*Task description*.
Where the word "picture" shows up in the entries below, please copy the whole line.

*Input data*.
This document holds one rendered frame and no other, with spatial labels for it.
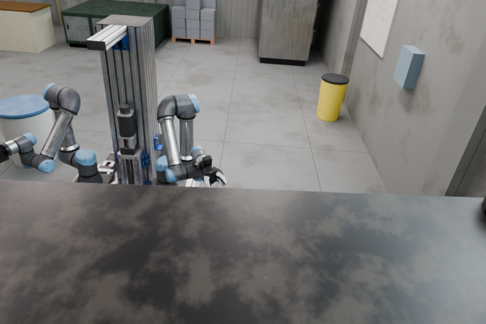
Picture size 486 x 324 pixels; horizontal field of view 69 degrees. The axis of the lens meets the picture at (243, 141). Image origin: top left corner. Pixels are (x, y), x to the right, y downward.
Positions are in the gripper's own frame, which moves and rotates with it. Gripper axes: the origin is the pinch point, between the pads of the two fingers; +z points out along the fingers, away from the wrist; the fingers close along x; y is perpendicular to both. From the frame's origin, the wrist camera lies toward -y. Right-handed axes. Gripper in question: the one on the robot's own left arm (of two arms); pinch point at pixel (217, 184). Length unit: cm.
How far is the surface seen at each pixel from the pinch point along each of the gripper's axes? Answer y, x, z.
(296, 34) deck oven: 128, -357, -522
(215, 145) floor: 158, -75, -257
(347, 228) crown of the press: -55, -2, 88
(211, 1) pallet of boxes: 86, -249, -745
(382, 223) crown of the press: -54, -10, 89
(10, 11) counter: 44, 176, -735
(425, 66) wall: 34, -255, -108
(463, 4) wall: -30, -252, -84
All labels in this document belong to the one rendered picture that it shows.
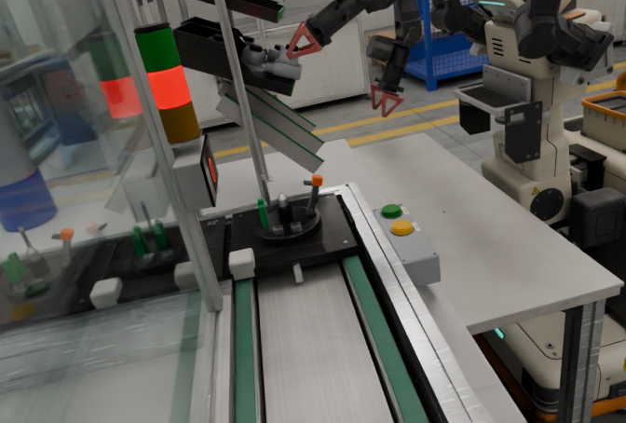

*Answer space*.
Picture size 486 x 324 pixels; horizontal field of view 69 degrees. The axis of the lens meets the picture at (243, 141). Image origin: top left corner. Pixels are (x, y), x to the right, y downward.
All labels in this document belong to the one rendered picture that it shows.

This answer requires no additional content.